AHRQ-funded research aims to improve the delivery of health services at the health systems or organizational level. Investment in research to improve the delivery of healthcare at the systems level was $36 million over the duration of projects that were ongoing in 2019. Efforts to share health information across technologies and healthcare environments and to leverage data and technology to strengthen the service quality are key aspects of research projects focused on health systems.
Telehealth and Telemedicine
Telehealth and Telemedicine facilitate long-distance care, education, and monitoring. The following are examples of AHRQ-funded 2019 telehealth and telemedicine research studies that ended in 2019:
Dr. Charles Ellis conducted an evidence-based speech therapy intervention that uses tele-rehabilitation approaches to improve communication for stroke patients with communication impairments (i.e., aphasia). The proof-of-concept evaluation revealed the feasibility, acceptability, and satisfaction of this technological approach to speech therapy.
Dr. Elizabeth Ferucci designed an observational study to evaluate disease activity and care quality among patients with rheumatoid arthritis. The study examined patient-reported symptoms in those who had experienced at least one telemedicine visit during the 12-month study period compared to those who had not. The findings demonstrated that patient outcomes were similar for in-person and telemedicine visits, suggesting that telemedicine is an acceptable method of followup.
Artificial Intelligence
Artificial Intelligence (AI) refers to the use of algorithms by computers to simulate human intelligence and improve performance. The use of AI in the healthcare industry provides considerable opportunity for technological advances. The following AHRQ-funded projects explore the capability of AI to enhance health system processes:
Dr. Jayant Pratap developed computerized models for predicting surgery cancellation. The aim of this last-minute surgery cancellation prediction system was to reduce healthcare costs and improve overall efficiency. The research found that the prediction system was able to predict two causes of cancellation (“no shows” and patients who cancelled because they had eaten) at higher rates than cancellations that occurred when patients were ill or because of patient or family refusal.
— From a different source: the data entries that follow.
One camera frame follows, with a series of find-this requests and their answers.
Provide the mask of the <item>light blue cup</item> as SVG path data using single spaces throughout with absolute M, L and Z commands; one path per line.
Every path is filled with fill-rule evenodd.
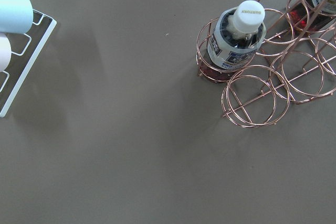
M 24 34 L 33 24 L 30 0 L 1 0 L 1 32 Z

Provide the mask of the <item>tea bottle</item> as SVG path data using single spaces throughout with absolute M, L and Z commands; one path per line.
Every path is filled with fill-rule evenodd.
M 335 0 L 304 0 L 289 13 L 296 31 L 318 32 L 335 18 Z
M 208 63 L 200 71 L 214 82 L 229 80 L 253 59 L 266 35 L 265 9 L 255 0 L 246 0 L 224 11 L 208 39 Z

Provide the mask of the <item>tea bottle far right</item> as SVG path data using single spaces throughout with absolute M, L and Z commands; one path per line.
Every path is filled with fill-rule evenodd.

To enhance the clinical diagnosis of sepsis, Dr. Robert Sherwin developed Intelligent Sepsis Alert (ISA), an AI-enhanced version of an existing sepsis CDS tool. The tool integrates a real-time alert module into the EHR to identify patients with possible sepsis, resulting in enhanced performance from the existing sepsis CDS tool, further improving sepsis management.
Dr. Alexander Turchin investigated the outcome of combining natural language processing (NLP) and Dynamic Logic, a machine-learning algorithm to improve the identification of patients at high risk of death. Using data from EHRs for patient record analysis, the results indicated that Dynamic Logic had a consistent advantage in estimating the probability of death when compared to the standard statistical benchmark method.
Dr. Li Zhou developed an NLP system for allergy information, with the goal of improving patients' allergy lists in the EHR by identifying allergy references in free-text notes. The study found that the NLP system successfully identified 96 percent of allergy data in free-text notes.
Dr. Li Zhou was also funded to use NLP to improve the quality of medical documents created with speech recognition. While speech recognition is widely used, it has a significant 10 to 23 percent error rate. This research applied NLP and machine-learning methods to detect errors in speech-recognition notes. The study’s findings demonstrated that the use of language models for error detection is a promising tool for improving the accuracy of medical documents, but further work is needed to reduce false positives and the identification of errors in specific words versus sentences.
Interoperability
Interoperability is the ability of different information systems, devices, and applications (‘systems’) to access, exchange, integrate, and cooperatively use data in a coordinated manner, within and across organizational, regional, and national boundaries, to provide timely and seamless portability of information and optimize the health of individuals and populations globally. Health data exchange architectures, application interfaces, and standards enable data to be accessed and shared appropriately and securely across the complete spectrum of care, within all applicable settings and with relevant stakeholders, including by the individual . AHRQ funded the following research to develop interoperable systems in support of patient care and population health:
Dr. Mollie Rebecca Cummins developed a model process for poison control centers (PCC) to exchange data with EDs by using a standardized data exchange consult note template. In addition, Dr. Cummins and her team developed a user interface called SNOWHITE to populate the template and make it available to the State HIE. This study is a first step toward enabling data exchange between PCCs and EDs, and the resources developed in the study are now available to others as an open-source tool.
Dr. Joshua Ryan Vest investigated the relationship between the health information exchange (HIE) concepts of “pull” (allowing providers to query community-wide patient records) and “push” (delivering key information to patient records). The research team found that “push” and “pull” HIE are complementary. “Pull” HIE usage by providers was higher for clinical encounters, while “push” usage was higher for imaging information and clinical documents.